About 95 percent of colorectal cancers are considered “microsatellite stable” and very few of these cancers respond to immunotherapy, meaning that the vast majority of metastatic colorectal cancer patients are unable to benefit from medicines that activate the immune system against the disease – a strategy that has helped dramatically extend the lives of patients with related cancers. A study presented at American Association for Cancer Research (AACR) Annual Meeting 2017 describes a new “humanized mouse” model of colorectal cancer, allowing researchers to test new drugs and new drug combinations against the disease, potentially opening the door to immunotherapy for the larger, microsatellite-stable population of colorectal cancer patients.
“Traditionally, mice have had to be immunocompromised in order to engraft tumors. But you need the human immune system to be present in order to study human immunotherapies. With this new model, we found a way to have our cake and eat it too – to have colorectal cancer growing in a mouse with a human immune system,” says Julie Lang, PhD, senior research associate at the CU Cancer Center and manager of the Humanized Mouse Core at the CU School of Medicine.
The challenge comes from the fact that the mouse immune system, by its nature, is predisposed to attack “foreign” tumor tissue, the same way a transplant patient’s immune system might reject a donor organ. If researchers attempt to engraft a tumor into an immune-competent mouse, the mouse immune system will recognize and attack the tumor tissue before it can grow. The answer to making traditional mouse models of cancer has been to eliminate the mouse immune system before engrafting a tumor.
This approach is all well and good when testing traditional medicines – for chemotherapies or targeted treatments designed to kill cancer cells directly, it doesn’t really matter if the immune system is present or absent. But if the goal is to use the immune system to kill cancer, both the immune system and the cancer must be present (as Lang says above).

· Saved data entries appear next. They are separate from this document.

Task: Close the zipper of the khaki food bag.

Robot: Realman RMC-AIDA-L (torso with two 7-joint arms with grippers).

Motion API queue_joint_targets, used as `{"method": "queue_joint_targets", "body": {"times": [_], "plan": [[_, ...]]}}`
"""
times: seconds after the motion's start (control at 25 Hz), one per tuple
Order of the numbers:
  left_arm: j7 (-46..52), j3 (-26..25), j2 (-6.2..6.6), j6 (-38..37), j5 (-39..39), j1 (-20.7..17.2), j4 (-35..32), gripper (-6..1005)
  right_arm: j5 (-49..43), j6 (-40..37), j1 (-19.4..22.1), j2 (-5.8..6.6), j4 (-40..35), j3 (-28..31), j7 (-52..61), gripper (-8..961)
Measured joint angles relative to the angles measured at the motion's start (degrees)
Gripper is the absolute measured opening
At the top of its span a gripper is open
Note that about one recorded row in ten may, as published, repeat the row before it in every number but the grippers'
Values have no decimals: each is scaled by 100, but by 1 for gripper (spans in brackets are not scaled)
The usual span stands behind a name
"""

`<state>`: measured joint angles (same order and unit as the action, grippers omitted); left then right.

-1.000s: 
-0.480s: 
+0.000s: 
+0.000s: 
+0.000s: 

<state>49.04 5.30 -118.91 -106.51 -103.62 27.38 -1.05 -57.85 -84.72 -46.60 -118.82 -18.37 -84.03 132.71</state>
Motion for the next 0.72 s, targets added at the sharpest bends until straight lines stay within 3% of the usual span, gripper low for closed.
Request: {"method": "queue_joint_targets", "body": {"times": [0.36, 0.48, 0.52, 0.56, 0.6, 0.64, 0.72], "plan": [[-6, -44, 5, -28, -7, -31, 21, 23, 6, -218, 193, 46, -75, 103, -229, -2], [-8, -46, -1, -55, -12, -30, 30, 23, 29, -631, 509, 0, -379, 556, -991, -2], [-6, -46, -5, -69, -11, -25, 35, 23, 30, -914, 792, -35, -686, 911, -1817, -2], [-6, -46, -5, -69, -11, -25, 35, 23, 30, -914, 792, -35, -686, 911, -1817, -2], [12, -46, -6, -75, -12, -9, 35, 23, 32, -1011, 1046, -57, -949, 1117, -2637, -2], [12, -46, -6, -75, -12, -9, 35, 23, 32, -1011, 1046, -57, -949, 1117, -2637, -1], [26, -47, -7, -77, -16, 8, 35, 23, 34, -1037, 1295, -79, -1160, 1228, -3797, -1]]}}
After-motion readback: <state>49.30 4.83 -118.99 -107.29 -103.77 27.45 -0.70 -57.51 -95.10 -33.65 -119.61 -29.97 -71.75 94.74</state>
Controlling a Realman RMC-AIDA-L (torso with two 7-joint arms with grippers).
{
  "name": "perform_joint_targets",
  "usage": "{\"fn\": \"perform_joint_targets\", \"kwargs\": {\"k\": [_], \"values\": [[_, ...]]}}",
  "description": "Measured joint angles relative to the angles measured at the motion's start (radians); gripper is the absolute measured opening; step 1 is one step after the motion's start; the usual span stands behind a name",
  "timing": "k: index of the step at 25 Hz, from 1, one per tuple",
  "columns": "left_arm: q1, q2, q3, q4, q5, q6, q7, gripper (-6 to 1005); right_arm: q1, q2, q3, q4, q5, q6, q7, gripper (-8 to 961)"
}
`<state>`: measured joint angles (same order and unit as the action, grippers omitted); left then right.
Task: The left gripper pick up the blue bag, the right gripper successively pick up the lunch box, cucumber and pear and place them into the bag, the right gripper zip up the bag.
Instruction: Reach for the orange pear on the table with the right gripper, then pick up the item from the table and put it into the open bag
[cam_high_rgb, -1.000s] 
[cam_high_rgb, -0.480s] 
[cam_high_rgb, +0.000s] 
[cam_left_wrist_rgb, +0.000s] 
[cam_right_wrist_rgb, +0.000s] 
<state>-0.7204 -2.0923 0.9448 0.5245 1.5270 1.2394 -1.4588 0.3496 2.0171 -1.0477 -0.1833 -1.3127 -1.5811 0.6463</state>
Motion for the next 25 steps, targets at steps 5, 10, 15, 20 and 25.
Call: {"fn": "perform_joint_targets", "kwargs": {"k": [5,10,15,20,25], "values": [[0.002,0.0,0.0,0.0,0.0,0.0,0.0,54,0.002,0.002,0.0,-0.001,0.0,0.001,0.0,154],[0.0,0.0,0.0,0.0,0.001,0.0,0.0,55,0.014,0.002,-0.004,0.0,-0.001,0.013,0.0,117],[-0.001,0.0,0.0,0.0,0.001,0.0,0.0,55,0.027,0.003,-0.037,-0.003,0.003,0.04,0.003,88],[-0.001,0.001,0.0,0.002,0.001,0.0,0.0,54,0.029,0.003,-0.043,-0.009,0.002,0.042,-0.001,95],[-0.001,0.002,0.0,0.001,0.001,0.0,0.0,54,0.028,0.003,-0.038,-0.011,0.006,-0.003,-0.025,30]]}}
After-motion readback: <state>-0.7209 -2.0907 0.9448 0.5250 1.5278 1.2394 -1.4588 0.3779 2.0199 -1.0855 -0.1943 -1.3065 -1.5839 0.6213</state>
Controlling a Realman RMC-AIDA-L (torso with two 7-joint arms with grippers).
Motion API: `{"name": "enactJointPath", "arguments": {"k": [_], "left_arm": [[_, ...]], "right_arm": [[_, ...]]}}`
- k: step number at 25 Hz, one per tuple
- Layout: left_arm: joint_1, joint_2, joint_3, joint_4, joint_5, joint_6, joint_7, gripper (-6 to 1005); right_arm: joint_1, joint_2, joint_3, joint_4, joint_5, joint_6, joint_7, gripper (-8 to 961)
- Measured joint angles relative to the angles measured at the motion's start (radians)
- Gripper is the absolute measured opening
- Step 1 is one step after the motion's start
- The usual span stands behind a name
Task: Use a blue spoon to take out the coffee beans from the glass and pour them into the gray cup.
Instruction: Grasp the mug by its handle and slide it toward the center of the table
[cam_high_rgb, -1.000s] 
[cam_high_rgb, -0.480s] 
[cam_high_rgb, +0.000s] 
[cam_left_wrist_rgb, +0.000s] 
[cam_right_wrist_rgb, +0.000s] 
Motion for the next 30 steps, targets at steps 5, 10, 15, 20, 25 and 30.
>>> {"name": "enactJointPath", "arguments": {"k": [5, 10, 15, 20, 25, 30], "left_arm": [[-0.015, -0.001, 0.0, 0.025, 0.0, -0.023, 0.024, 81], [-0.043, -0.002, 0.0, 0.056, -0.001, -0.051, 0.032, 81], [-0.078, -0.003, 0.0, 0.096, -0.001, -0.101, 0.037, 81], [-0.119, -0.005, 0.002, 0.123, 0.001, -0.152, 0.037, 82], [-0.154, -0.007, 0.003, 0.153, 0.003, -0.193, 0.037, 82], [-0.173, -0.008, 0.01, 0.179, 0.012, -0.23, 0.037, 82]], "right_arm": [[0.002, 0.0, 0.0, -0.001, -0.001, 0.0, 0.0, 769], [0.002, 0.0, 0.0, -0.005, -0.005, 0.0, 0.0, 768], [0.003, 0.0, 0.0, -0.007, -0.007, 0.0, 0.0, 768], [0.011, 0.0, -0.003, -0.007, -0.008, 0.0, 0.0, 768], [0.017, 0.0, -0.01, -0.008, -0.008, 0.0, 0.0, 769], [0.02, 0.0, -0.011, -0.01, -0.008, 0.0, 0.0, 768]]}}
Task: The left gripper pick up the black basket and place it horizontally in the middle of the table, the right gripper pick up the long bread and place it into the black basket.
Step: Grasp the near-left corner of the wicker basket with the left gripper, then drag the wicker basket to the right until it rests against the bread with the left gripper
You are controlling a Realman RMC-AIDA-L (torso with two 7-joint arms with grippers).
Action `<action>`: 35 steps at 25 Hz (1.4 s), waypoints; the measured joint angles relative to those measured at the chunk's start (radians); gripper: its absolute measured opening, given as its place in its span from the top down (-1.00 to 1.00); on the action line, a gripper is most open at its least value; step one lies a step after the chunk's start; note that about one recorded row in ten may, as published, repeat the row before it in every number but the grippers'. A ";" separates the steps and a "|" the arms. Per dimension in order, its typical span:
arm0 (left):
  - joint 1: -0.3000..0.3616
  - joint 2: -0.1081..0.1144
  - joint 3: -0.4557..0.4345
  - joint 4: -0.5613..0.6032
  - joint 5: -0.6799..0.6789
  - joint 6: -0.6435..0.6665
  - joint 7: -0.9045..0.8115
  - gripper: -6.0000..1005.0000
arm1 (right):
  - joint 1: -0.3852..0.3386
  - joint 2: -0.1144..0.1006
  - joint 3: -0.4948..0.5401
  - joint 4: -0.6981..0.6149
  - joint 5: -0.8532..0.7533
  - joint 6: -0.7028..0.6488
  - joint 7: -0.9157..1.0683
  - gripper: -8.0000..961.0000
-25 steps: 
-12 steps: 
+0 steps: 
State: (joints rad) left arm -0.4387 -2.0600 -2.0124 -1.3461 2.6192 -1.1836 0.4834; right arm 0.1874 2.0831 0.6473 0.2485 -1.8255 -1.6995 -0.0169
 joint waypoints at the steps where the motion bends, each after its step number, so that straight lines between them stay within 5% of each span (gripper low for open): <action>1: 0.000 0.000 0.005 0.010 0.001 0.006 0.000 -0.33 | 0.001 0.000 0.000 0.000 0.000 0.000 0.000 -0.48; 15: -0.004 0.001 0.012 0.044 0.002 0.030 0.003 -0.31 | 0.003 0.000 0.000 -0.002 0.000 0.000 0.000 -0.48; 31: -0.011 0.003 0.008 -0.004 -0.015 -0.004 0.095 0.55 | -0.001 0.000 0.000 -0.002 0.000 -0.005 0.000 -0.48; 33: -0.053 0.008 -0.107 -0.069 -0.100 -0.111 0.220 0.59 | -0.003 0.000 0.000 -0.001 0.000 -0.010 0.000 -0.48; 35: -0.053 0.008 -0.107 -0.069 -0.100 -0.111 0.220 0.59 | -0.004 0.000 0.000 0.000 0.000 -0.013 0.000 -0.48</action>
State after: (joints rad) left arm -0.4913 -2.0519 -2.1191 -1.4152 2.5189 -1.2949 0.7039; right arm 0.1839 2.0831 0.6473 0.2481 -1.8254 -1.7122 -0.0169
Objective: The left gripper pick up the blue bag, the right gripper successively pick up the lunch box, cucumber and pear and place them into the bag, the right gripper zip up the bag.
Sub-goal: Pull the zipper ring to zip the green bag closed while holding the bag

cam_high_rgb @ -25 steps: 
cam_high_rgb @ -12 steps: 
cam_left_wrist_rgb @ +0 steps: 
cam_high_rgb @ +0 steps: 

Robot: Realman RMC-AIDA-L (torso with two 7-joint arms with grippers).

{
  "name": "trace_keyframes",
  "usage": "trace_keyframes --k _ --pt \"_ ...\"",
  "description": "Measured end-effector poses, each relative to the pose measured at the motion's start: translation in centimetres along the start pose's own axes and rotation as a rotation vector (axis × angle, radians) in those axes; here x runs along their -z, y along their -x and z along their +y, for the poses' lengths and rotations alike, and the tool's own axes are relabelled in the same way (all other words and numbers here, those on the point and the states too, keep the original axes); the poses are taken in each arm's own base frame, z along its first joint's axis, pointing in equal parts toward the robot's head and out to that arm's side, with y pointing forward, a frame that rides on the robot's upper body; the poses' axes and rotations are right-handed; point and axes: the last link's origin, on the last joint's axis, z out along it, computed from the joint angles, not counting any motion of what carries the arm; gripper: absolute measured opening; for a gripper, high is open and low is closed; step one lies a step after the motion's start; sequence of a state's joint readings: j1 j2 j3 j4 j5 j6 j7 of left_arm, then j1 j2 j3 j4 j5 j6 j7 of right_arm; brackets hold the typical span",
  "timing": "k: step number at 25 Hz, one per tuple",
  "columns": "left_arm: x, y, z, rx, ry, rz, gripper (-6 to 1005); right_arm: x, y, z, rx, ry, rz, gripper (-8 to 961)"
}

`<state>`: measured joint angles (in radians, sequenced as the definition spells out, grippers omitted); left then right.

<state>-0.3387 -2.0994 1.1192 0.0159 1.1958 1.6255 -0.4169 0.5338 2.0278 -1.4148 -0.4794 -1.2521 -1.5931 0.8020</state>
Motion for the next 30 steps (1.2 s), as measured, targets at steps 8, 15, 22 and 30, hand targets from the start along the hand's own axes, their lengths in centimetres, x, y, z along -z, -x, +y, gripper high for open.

The answer to this challenge is the humanized mouse. Basically, in this strategy a human immune system is transplanted along with the human tumor into the mouse, so that now with this human-human match between immune system and tumor the immune system lets the tumor exist (until taught by medicines how to attack it).
In the current study, young mice were “humanized” by the introduction of human umbilical cord stem cells marked by the protein CD34. Then at 16 weeks, samples of colorectal cancer, obtained from human patients, were engrafted onto these humanized mice.
“It takes T cells a while to develop from these CD34 cells and so if you time it correctly to engraft the tumor after CD34 cells from umbilical cord blood are introduced but before T cells are mature, you can have a mouse in which the T cells accept and ignore tumor tissue,” says first author Anna Capasso, MD, medical oncologist and postdoc at the CU School of Medicine.
The tumors grew in this model and when the researchers treated these tumors with the immunotherapy nivolumab, they saw what they would expect from a functional immune system activated against cancer: Treated tumors were smaller than tumors in an untreated control group. Nivolumab works by blocking the action of the protein PD1, which tumors use as a signal to deactivate the immune system – and in the mice treated with nivolumab, the group found lower PD1 expression among other markers implying that the immune system had, in fact, successfully recognized and killed these cells.
“It’s pretty exciting. We know we’re on the right track – what we see in these models is what we would expect from a tumor treated in this way,” says Capasso.
Now that the model has been validated, the group is turning its attention to utilizing the model for research and drug discovery.
“Several investigators have approached us with suggestions for combination therapies,” Lang says. “What’s interesting is that these include very different kinds of drugs, some that modulate the immune system, others that change the nature of tumor cells, and others that may simply be synergistic with immune therapies.”
Currently, one of the most promising combinations seen in this model is that of immunotherapies targeting PD1 or PD-L1 along with drugs that inhibit the action of the gene MEK. Despite promise in laboratory and preclinical studies, MEK inhibitors have struggled to show clinical benefit. Forthcoming data demonstrates that modulating the immune system along with MEK inhibition may be more beneficial than either drug alone in microsatellite-stable metastatic colorectal cancer.
In addition to use by CU Cancer Center members, the group’s humanized mouse model is available commercially, with information at the website of the Human Immunology and Immunotherapy Initiative of the University of Colorado School of Medicine.
The researchers also hope their model will help pick apart mechanisms that could lead to the design of new immunotherapies.
“It’s as if research can extend either way from this model – forward toward translational research that can show the benefit of promising treatments, or back toward the bench where our lab work can help us discover mechanisms of the immune system that could influence the design of new drugs,” Capasso says.
“With these mice we have the ability to look at immunotherapies for a variety of cancers in more depth,” Lang says.